Submitted by rickeyre on
John Howard made a bad choice when he picked Archbishop Peter Hollingworth in 2001 as Governor-General. His second attempt, Major-General (retired) Michael Jeffrey, is not so much the wrong choice as culturally the wrong direction.
Howard proudly announced Major-General Jeffrey, who was Governor of Western Australia from 1993 to 2000, as the first Australian-born military man to be appointed as Governor-General. A former director of the SAS, and a winner of the Military Cross in the Vietnam War, he departs from the practice over the past four decades of appointing distinguished judges (Zelman Cowen, Ninian Stephen, Bill Deane - arguably the finest Governor-General this country has ever seen) or political nearly-men (Dick Casey, Paul Hasluck, Bill Hayden).

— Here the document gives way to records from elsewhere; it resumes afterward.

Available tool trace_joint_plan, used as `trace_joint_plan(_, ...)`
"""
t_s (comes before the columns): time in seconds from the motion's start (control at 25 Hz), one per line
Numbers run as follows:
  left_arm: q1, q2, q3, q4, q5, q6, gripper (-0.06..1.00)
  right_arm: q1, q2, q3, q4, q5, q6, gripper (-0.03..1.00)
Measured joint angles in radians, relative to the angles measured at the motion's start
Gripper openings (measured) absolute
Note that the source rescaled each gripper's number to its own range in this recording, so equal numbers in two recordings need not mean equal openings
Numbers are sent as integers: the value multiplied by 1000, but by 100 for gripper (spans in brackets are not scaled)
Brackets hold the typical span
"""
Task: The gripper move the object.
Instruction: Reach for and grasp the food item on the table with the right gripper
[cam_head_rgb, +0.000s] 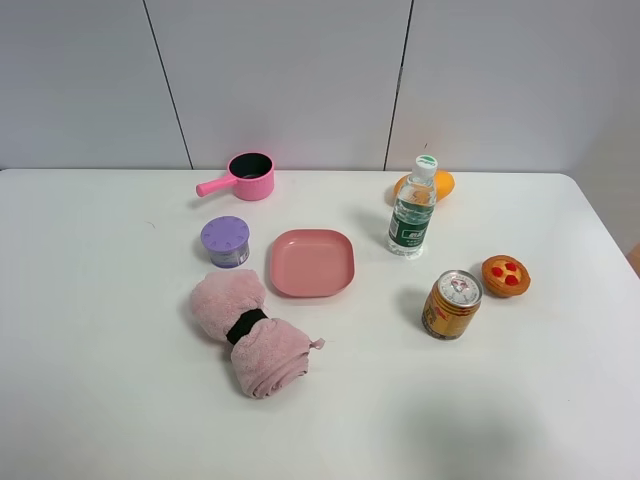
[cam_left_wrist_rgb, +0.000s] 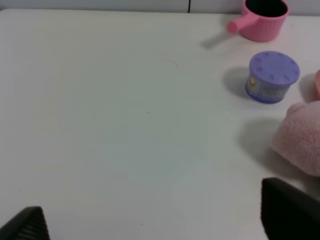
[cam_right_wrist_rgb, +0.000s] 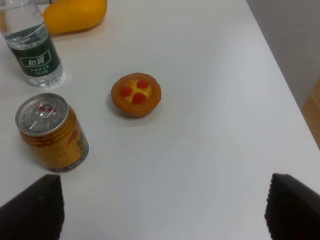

But of all the directions that Howard could have taken the position, he has taken the military line... in fact, an Australian-born parallel to the British-born G-G of his own teenage years, Bill Slim. There are so many directions that Howard could have taken and enhanced the diversity of the nation: academics, sportspeople, businesspersons. Instead, we've gone down the army line.
Jeffrey seems a nice enough bloke with fine personal qualities. His background does seem to be highly conservative and WASP-ish. He caused a slight furore in 1995 while Governor of WA when he appeared to support the long-discredited policy of "assimilation" for Aboriginals. He quickly retracted and, it is fair to say, that was probably the major gaffe of his gubernatorial term.
But what is there to make of his role immediately before becoming G-G, as Chairman of Future Directions International? Formerly known as the Centre for International Strategic Analysis, FDI is a supposedly apolitical not-for-profit consultancy group, a "strategic think-tank". Their website, www.futuredirections.org.au, doesn't give a lot away. I don't see a lot of humanitarianism coming to the fore, put it that way.
The Governor-General should be a ceremonial role. When (not if) the Republic comes, the President will probably be very similar in function to the G-G, except that he will be elected - whether by a popular vote or by a joint sitting of parliament is something that was hotly disputed before the last referendum. As it stands now, the Prime Minister can make his choice without consulting anyone and send it off to the Queen for rubber-stamping. In Hollingworth and Jeffrey, John Howard has come up with two Governors-General true to his own narrow sense of vision - a father figure from Howard's Anglican church, and a symbol of military might.
A quick look around the states shows some comparatively enlightened choices of Governor, including three women (Maree Bashir in NSW, Quentin Bryce in Queensland, and Marjorie Jackson in South Australia), and John Landy in Victoria who, like Jackson, was a champion athlete and national sporting hero of his day. Some other great possibilties for Governor-General have gone begging: Lowitja O'Donohue, former chairwoman of ATSIC, and Tim Fischer, former National Party leader and deputy prime minister to Howard being two of the most outstanding. Sadly, they, like many others, fall outside the narrow and anachronistic scope of Howard's Menzian vision.